Hundreds of parallel cracks divide Devils Tower into large hexagonal columns, making it one of the finest traditional crack climbing areas in North America. The longest of these continuous cracks are almost 400 feet long and vary significantly in width. Technical difficulties range from 5.7 to 5.13, although many climbers consider the older traditional "trade" routes such as the Durrance and Wiessner harder than the original ratings imply. Most of the routes at Devils Tower are not bolt protected and therefore require an appropriate selection of stoppers and camming devices in order to safely protect them. The few bolted face climbs that exist were established during the 1980's and early 1990's and the condition of some of the bolts reflect that era.

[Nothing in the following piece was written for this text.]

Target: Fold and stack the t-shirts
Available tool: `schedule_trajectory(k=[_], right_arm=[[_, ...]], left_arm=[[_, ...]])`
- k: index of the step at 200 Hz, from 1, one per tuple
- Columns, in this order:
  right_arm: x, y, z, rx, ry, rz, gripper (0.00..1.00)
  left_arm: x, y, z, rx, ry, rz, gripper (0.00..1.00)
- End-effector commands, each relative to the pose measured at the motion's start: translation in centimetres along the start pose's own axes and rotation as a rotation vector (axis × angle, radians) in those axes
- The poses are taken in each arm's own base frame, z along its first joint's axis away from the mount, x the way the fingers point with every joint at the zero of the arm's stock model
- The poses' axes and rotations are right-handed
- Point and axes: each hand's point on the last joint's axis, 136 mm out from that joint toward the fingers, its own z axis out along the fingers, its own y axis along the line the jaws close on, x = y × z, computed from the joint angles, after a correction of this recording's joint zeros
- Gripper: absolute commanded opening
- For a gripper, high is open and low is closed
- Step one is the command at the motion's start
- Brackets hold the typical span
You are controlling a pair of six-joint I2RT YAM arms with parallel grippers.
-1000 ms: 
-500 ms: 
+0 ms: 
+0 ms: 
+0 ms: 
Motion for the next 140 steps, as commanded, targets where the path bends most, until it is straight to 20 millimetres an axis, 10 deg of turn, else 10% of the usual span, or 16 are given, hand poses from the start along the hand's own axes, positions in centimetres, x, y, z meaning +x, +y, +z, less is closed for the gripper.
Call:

Tribes including the Arapaho, Crow, Cheyenne, Kiowa, Lakota, and Shoshone had cultural and geographical ties to the monolith before European and early American immigrants reached Wyoming. Their names for the monolith include: Aloft on a Rock (Kiowa), Bear's House (Cheyenne, Crow), Bear's Lair (Cheyenne, Crow), Bear's Lodge (Cheyenne, Lakota), Bear's Lodge Butte (Lakota), Bear's Tipi (Arapaho, Cheyenne), Tree Rock (Kiowa), and Grizzly Bear Lodge (Lakota).